About this task:
Give the records again in full, exactly as they appear, but without the pictures.

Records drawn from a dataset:
....................
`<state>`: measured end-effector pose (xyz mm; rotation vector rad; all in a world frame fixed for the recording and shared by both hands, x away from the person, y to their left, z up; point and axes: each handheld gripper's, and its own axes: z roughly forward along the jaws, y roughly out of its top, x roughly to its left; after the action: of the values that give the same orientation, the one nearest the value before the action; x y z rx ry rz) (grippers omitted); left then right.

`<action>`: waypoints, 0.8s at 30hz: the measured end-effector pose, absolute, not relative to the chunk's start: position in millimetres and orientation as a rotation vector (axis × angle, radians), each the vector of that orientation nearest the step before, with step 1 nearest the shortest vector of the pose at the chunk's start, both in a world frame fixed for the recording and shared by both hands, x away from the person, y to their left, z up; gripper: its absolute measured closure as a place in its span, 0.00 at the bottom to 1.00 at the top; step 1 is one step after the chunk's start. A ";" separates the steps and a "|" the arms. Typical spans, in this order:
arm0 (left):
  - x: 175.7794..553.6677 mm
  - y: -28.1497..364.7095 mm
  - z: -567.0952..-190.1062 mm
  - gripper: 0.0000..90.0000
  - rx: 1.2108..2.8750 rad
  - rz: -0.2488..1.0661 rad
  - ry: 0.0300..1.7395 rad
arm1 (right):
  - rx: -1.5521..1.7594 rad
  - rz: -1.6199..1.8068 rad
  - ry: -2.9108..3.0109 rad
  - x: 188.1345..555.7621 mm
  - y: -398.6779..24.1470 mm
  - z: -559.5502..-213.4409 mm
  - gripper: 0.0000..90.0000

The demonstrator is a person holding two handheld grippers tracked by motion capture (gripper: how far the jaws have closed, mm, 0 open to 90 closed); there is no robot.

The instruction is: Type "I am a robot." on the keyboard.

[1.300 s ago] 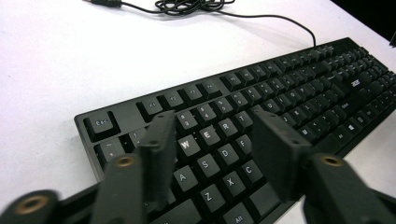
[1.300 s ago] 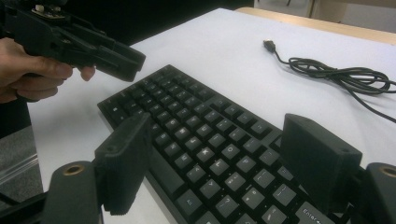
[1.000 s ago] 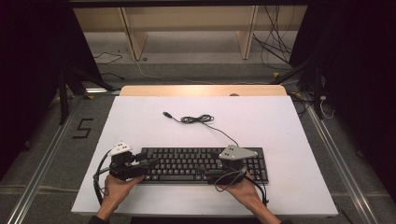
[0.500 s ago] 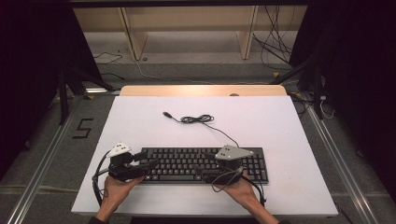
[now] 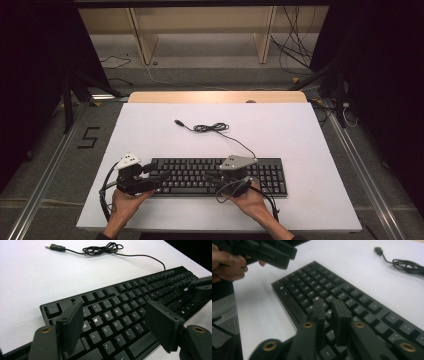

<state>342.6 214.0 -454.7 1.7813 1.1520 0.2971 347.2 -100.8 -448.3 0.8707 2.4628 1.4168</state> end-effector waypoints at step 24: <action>338.0 211.7 -454.2 0.29 1.771 0.306 1.118 | 0.866 1.215 2.580 360.6 -67.2 -475.2 1.00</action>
<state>338.0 211.7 -454.2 1.7705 1.1179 0.3062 360.6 -67.2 -475.2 0.8659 2.5800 1.2150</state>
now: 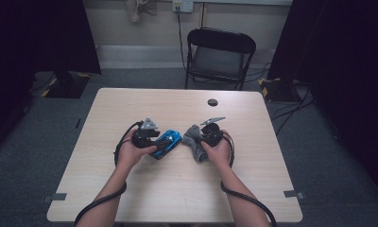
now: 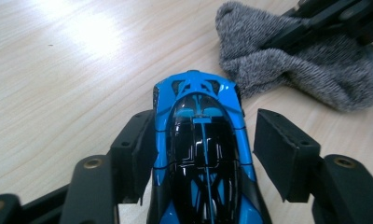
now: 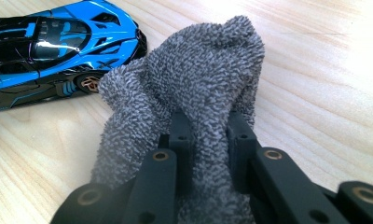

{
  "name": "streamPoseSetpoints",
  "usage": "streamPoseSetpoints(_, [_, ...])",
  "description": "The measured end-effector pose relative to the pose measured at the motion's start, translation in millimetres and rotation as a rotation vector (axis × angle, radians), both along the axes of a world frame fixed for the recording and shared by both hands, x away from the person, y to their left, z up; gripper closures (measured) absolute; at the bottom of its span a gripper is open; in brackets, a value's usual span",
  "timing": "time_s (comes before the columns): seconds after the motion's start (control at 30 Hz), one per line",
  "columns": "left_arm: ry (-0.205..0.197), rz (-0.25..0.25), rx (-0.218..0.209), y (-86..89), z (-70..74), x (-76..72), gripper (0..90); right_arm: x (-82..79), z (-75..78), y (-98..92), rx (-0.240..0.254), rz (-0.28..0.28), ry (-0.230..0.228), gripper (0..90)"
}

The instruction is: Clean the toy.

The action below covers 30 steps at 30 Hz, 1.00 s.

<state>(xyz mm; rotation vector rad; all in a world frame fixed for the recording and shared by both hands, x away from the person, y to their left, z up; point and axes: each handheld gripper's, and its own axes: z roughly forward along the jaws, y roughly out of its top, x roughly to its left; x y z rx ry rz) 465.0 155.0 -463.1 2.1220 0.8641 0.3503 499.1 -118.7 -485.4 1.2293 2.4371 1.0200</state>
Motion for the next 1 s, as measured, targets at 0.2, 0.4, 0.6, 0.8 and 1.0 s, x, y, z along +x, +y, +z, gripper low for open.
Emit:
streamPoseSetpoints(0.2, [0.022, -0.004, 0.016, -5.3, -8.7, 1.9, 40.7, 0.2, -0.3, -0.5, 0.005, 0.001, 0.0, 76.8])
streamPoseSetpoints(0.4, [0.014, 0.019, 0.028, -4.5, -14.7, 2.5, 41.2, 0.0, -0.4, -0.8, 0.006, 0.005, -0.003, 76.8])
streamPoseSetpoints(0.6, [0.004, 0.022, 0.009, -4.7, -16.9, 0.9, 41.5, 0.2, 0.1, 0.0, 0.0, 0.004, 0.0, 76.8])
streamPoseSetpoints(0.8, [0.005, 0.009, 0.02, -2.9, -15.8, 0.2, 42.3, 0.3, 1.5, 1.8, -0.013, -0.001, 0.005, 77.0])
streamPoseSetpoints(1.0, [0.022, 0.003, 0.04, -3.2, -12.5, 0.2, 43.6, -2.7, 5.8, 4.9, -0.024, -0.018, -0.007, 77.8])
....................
Reply:
`<state>`: measured end-effector pose (xyz mm; rotation vector rad; all in a world frame fixed for the recording and shared by both hands, x away from the person, y to their left, z up; point and axes: each handheld gripper's, and its own axes: z roughly forward along the jaws, y roughly out of its top, x roughly to its left; after the action: of the values that give the same orientation, the one nearest the value before the action; x y z rx ry rz) (grippers omitted); left then right.

`<action>`: waypoints, 0.8s at 30hz: the measured end-effector pose, absolute, not relative to the chunk's start: position in millimetres and orientation as a rotation vector (axis × angle, radians), each the vector of that orientation nearest the step before, with step 1 nearest the shortest vector of the pose at the chunk's start, both in a world frame fixed for the recording and shared by both hands, x away from the person, y to their left, z up; gripper: its absolute measured closure as a place in its span, 0.00 at the bottom to 1.00 at the top; step 1 is one step after the chunk's start. A ";" separates the steps and a "|" the arms. Typical spans, in this order:
arm0 (left):
  - x: 175.7794..553.6677 mm
  - y: -28.1497..364.7095 mm
  - z: -567.0952..-190.1062 mm
  - gripper: 0.0000..90.0000
  - rx: 1.2108..2.8750 rad
  - rz: -0.2488..1.0661 rad
  - ry: 0.0300..1.7395 rad
arm1 (right):
  - rx: -1.5521..1.7594 rad
  - rz: -1.6199..1.8068 rad
  - ry: -2.9108..3.0109 rad
  - x: 188.1345..555.7621 mm
  - y: -398.6779..24.1470 mm
  - z: -559.5502..-213.4409 mm
  - gripper: 0.0000..90.0000

The demonstrator is a person holding two handheld grippers tracked by motion capture (gripper: how far the jaws have closed, mm, 0 open to 90 closed); there is no robot.

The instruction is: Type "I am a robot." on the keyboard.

[1.300 s ago] 
[1.300 s ago] 
[1.000 s ago] 
[0.500 s ago] 
[now] 

<state>342.6 214.0 -454.7 1.7813 1.1520 0.2971 347.2 -100.8 -448.3 0.8707 2.4628 1.4168</state> end-effector waypoints at step 24: <action>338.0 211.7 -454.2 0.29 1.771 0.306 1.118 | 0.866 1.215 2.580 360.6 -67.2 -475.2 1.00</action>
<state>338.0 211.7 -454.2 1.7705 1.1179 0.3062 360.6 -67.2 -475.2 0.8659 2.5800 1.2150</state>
now: 
now: 
now: 

{
  "name": "streamPoseSetpoints",
  "usage": "streamPoseSetpoints(_, [_, ...])",
  "description": "The measured end-effector pose relative to the pose measured at the motion's start, translation in millimetres and rotation as a rotation vector (axis × angle, radians), both along the axes of a world frame fixed for the recording and shared by both hands, x away from the person, y to their left, z up; gripper closures (measured) absolute; at the bottom of its span a gripper is open; in brackets, a value's usual span",
  "timing": "time_s (comes before the columns): seconds after the motion's start (control at 30 Hz), one per line",
  "columns": "left_arm: ry (-0.205..0.197), rz (-0.25..0.25), rx (-0.218..0.209), y (-86..89), z (-70..74), x (-76..72), gripper (0..90); right_arm: x (-82..79), z (-75..78), y (-98..92), rx (-0.240..0.254), rz (-0.28..0.28), ry (-0.230..0.228), gripper (0..90)"
}

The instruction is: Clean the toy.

The action below covers 30 steps at 30 Hz, 1.00 s.

<state>(xyz mm; rotation vector rad; all in a world frame fixed for the recording and shared by both hands, x away from the person, y to their left, z up; point and axes: each handheld gripper's, and its own axes: z roughly forward along the jaws, y roughly out of its top, x roughly to its left; x y z rx ry rz) 465.0 155.0 -463.1 2.1220 0.8641 0.3503 499.1 -118.7 -485.4 1.2293 2.4371 1.0200</state>
Motion for the next 1 s, as measured, targets at 0.2, 0.4, 0.6, 0.8 and 1.0 s, x, y, z along +x, +y, +z, gripper low for open.
Emit:
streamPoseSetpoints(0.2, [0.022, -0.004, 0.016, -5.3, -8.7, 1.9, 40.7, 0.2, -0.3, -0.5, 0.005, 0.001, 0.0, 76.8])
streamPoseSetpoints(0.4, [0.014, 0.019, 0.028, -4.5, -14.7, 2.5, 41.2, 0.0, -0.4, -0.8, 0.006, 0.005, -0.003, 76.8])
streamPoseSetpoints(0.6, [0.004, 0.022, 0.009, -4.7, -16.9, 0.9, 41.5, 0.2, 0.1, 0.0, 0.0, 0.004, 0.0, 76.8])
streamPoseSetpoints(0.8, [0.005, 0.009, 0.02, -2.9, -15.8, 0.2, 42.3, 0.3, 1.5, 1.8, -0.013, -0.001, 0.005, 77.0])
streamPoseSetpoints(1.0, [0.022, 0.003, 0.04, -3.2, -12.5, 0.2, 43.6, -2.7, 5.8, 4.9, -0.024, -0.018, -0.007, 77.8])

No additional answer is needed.